< Bu mesaj bu kişi tarafından değiştirildi KAKÁ -- 29 Şubat 2016; 15:56:41 > |
Bildirim
< Bu mesaj bu kişi tarafından değiştirildi KAKÁ -- 29 Şubat 2016; 15:56:41 > |
Oyunu bitirdim ve beğendiğimi söyleyebilirim. Ciddi bir beklentiye girmezseniz ya da benim gibi sadece vampir teması için oynarsanız kesinlikle tatmin ediyor. Oyunun vampir teması güzel işlenmiş, arka plandaki hikayesini de şahsen sevdim, öyle efsane bir hikaye anlatmıyor ama mevcut şartlar altında atmosferi destekleyen güzel bir hikaye yazılmış ve bence sıkmıyor. Yetenek bakımından ise biraz daha iyi olabilirmiş, başta alınan keyif sonlara doğru biraz düşüyor zira çok doyurucu bir yetenek ağacı mevcut değil. Çok kullanışlı olduğunu düşündüğüm birkaç tane yetenek vardı ve sadece onları kullandım. Bir de geliştirme süreci uzun sürdüğü için hepsini geliştirmeye çalışmak biraz vakit kaybı olabilir, açıkçası uğraşmadım.

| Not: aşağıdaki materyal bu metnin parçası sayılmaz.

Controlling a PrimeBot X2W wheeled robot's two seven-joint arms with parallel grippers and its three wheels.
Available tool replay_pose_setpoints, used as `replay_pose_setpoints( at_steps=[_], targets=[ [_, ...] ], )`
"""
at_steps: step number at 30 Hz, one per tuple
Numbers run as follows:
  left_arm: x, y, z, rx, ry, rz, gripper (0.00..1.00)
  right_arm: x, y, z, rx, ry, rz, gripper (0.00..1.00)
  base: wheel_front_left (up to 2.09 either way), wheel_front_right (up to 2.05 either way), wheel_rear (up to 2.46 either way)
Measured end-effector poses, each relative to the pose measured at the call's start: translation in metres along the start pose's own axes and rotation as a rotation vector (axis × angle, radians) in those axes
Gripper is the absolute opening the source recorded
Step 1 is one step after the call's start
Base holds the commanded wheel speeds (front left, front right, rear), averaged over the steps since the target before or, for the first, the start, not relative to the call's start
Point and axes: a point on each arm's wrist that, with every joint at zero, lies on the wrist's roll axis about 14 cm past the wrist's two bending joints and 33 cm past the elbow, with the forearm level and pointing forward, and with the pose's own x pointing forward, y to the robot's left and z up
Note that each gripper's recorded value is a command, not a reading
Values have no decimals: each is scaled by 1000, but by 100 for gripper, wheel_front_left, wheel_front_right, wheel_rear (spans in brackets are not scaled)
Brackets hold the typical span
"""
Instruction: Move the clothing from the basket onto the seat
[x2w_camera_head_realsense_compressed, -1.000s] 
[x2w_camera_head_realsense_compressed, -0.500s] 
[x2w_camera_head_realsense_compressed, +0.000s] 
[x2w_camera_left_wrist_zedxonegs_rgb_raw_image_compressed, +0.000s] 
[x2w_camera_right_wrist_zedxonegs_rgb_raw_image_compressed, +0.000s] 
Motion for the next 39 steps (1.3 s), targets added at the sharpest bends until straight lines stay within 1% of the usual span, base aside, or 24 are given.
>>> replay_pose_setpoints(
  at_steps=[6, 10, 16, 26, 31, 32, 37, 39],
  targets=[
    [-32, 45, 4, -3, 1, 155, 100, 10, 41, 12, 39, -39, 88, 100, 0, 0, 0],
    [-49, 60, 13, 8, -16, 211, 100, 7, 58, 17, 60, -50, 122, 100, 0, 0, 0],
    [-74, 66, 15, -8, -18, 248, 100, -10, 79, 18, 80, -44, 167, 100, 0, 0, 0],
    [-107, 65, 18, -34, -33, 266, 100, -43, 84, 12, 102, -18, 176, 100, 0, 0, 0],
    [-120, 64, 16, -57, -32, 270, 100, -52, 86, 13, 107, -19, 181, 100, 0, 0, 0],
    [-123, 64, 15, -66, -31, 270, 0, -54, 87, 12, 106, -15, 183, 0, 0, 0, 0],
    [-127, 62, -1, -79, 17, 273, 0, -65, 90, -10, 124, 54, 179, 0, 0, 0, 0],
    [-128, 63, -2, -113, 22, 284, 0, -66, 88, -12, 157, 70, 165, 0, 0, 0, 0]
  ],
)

Sevdiğim bir diğer kısım da atmosfer kesinlikle, hakikaten çok başarılı tasarlanmış bir Londra var, detay seviyesi ciddi anlamda yüksek, alelade bir oda ya da bina bile müthiş bir özenle çizilmiş. Oyunun bu kısmına gösterilen emeğe gerçekten çok saygı duydum.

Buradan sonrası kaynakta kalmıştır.